REQUIREMENT —
How many lines below include the string "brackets"? State the number alone.
--*--
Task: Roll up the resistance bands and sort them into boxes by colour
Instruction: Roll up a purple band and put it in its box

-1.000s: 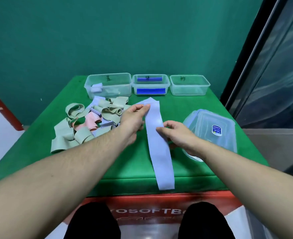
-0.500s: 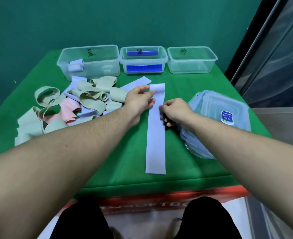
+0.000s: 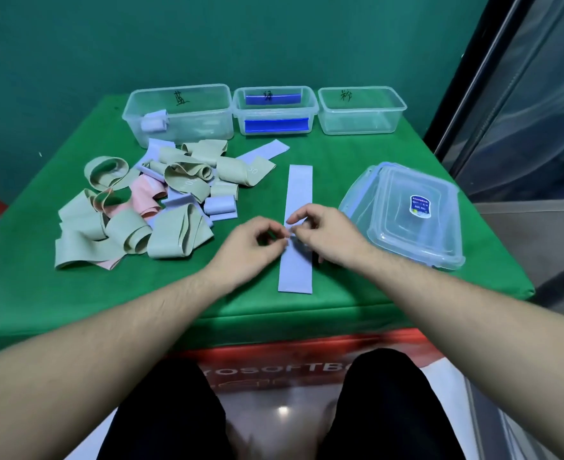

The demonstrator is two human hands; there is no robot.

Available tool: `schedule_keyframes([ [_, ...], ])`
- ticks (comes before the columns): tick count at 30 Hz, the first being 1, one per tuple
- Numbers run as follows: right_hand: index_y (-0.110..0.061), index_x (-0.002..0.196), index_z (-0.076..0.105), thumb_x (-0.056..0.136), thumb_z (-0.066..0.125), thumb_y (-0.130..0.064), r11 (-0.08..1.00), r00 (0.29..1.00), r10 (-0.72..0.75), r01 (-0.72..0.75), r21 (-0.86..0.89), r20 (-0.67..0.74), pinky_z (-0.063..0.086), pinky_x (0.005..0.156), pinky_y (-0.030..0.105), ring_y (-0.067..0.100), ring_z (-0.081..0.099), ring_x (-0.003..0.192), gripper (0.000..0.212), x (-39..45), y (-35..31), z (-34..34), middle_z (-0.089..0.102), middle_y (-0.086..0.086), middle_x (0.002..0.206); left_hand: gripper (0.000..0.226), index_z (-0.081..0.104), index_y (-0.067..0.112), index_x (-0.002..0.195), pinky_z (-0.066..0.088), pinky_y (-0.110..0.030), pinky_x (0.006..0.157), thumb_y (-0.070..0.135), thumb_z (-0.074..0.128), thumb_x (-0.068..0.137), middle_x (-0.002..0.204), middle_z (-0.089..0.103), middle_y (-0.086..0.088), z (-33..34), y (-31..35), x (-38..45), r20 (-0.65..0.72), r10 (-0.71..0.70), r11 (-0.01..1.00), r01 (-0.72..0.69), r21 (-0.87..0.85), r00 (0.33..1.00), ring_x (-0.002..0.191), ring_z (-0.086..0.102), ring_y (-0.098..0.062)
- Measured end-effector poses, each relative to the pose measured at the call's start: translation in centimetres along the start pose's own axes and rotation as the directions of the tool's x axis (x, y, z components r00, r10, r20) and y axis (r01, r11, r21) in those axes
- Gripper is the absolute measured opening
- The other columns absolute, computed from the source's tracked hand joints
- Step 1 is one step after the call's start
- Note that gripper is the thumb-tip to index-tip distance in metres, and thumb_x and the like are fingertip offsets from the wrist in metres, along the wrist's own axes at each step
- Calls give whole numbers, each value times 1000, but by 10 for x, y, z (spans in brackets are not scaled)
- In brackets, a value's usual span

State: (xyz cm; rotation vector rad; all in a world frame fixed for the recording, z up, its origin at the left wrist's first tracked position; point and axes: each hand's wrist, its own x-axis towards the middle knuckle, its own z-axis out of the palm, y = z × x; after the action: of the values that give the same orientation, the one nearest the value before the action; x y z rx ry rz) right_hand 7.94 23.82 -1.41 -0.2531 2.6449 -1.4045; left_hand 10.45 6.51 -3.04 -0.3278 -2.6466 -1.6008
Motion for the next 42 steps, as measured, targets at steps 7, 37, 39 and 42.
schedule_keyframes([
  [7, -28, 97, 69, 83, 77, -27, 974, 978, -202, 206, -92, 51, 49, 81, 21, 1, 61, 84, 16, -59, 26, 1, 68, -13, 88, 31, 72, 24, 106, 38, -16, 98, 30, 81, 77, 107, 60, 9, -11, -14, -44, 214, 195, 925, -252, 284, 957, 105, 56, -5],
  [37, -30, 88, 69, 82, 74, -15, 986, 977, -158, 148, -78, -145, 35, 59, 12, 3, 47, 62, 17, -74, 39, 17, 59, -8, 82, 7, 78, 26, 90, 47, -27, 73, 27, 77, 83, 88, 62, 16, 15, -15, -55, -97, 87, 985, -71, 158, 991, 76, 59, -12],
  [39, -28, 88, 70, 81, 74, -15, 983, 973, -169, 155, -97, -158, 35, 60, 11, 3, 47, 62, 16, -76, 40, 18, 57, -9, 82, 15, 78, 26, 96, 44, -22, 71, 30, 79, 81, 91, 60, 17, 13, -16, -57, -59, 121, 973, -107, 205, 991, 73, 57, -10],
  [42, -24, 90, 73, 80, 75, -15, 973, 964, -205, 183, -141, -167, 35, 63, 11, 4, 48, 65, 13, -79, 42, 21, 56, -8, 85, 18, 78, 22, 99, 41, -18, 70, 28, 78, 82, 92, 60, 14, 13, -18, -59, -36, 179, 938, -159, 307, 983, 74, 55, -8],
])
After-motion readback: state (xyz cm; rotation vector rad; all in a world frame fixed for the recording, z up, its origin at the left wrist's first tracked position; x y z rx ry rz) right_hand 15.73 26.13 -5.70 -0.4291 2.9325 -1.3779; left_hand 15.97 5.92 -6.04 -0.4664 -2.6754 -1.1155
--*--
WRITTEN REPLY —
2